Highlights of the Wine Health 2017 Congress in Logroño, Spain

Interesting NEW evidence

  • There were many interesting topics covered at the conference, however, one very intriguing subject is the influence of wine on the gut microbiota. The microbiota is very different for each individual and the research is just at the beginning to understand what is going on. However, there are indications that moderate wine consumption can enhance the gut microbiota which acts as a mediator of some beneficial effects of wine. The various polyphenols of wine and their metabolites are believed to be involved in this process. 
  • A high intake of alcoholic beverages is associated with a higher risk of upper digestive tract, colorectal, liver and female breast cancers. However, more studies are needed to evaluate the effects of moderate wine intake in a healthy diet (Mediterranean diet). Results from the PREDIMED trial showed that moderate wine consumption in combination with a Mediterranean diet decreased the risk of death from cancer by 42% and 32% at a consumption of >5-15 g of alcohol/d and >15 g of alcohol/d, respectively.

 

EXISTING evidence confirmed

  • Even after 25 years of research, the J-shaped curve is still valid. Moderate wine drinkers have a lower risk of cardiovascular and total mortality than teetotalers and individuals who drink heavily.
  • The drinking pattern is important for favorable health benefits: it is preferable to consume wine moderately and daily and best to drink with meals.

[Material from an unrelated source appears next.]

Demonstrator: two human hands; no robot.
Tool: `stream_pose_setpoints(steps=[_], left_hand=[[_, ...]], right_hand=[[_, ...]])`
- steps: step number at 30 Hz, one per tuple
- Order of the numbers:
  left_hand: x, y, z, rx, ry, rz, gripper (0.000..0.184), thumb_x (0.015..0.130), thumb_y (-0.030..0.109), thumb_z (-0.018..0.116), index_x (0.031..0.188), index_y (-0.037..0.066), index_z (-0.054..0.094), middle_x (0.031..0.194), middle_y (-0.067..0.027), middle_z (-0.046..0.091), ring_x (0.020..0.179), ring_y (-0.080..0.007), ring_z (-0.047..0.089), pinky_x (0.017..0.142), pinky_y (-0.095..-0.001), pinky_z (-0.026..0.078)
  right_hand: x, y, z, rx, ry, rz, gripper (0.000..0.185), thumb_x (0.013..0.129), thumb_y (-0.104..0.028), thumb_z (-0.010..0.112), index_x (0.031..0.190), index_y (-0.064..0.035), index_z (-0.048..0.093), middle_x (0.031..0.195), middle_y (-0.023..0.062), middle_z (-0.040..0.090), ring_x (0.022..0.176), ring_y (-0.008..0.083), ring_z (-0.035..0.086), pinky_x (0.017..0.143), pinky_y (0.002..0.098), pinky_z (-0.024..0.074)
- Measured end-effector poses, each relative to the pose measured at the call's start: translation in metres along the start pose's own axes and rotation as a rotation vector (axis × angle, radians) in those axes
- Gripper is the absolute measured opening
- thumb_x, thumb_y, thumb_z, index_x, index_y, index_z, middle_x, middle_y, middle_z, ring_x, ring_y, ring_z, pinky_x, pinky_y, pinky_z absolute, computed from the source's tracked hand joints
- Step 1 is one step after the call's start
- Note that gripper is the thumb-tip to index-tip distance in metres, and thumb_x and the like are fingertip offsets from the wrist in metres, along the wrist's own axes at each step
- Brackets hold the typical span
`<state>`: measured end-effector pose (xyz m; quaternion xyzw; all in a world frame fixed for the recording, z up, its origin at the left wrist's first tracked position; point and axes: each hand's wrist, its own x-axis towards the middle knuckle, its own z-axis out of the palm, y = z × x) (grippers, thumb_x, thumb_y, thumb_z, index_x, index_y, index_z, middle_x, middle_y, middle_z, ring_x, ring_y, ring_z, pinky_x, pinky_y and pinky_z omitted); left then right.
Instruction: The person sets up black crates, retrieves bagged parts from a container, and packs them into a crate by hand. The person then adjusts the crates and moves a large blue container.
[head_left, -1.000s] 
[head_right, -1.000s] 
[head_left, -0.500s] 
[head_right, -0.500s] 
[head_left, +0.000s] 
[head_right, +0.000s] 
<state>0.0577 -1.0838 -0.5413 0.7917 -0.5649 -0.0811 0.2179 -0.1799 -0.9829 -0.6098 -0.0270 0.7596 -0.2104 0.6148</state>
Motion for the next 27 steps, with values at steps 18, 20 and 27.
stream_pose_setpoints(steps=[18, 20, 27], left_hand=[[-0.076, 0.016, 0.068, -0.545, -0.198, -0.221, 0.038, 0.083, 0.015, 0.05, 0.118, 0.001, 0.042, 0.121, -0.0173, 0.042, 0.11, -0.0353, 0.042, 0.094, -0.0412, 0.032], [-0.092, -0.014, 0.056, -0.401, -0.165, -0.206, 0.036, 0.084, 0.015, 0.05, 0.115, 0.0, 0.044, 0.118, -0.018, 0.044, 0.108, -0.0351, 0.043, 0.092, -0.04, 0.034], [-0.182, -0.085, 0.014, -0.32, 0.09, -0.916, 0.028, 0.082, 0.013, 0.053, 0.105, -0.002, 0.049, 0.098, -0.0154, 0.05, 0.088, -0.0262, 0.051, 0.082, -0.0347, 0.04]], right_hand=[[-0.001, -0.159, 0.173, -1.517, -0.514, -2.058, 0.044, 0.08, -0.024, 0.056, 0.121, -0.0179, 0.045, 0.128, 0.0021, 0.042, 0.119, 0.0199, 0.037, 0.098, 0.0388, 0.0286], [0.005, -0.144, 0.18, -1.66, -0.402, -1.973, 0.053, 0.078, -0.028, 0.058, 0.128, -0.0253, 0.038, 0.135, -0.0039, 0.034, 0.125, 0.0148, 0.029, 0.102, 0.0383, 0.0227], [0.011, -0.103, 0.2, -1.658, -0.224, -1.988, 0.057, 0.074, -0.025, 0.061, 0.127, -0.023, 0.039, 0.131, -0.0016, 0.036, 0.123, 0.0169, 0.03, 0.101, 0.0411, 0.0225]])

Binge drinking is unhealthy!
  • Even though excessive consumption of alcoholic beverages is unquestionable harmful, consistent epidemiological evidence has indicated that light to moderate wine intake can lower the risk of dementia, protect the cardiovascular system and reduce the prevalence of the metabolic syndrome and diabetes. Current evidence suggests that wine may confer greater effects than other alcoholic beverages because of their higher polyphenol content, however, the mechanisms are still unknown. Alcohol by itself has been postulated to act as a protective factor through different mechanism. The scientific data supports that moderate wine consumers have a higher reduction of cardiovascular risk factors and a lower incidence of heart attacks or strokes, compared to drinkers of other alcoholic beverages.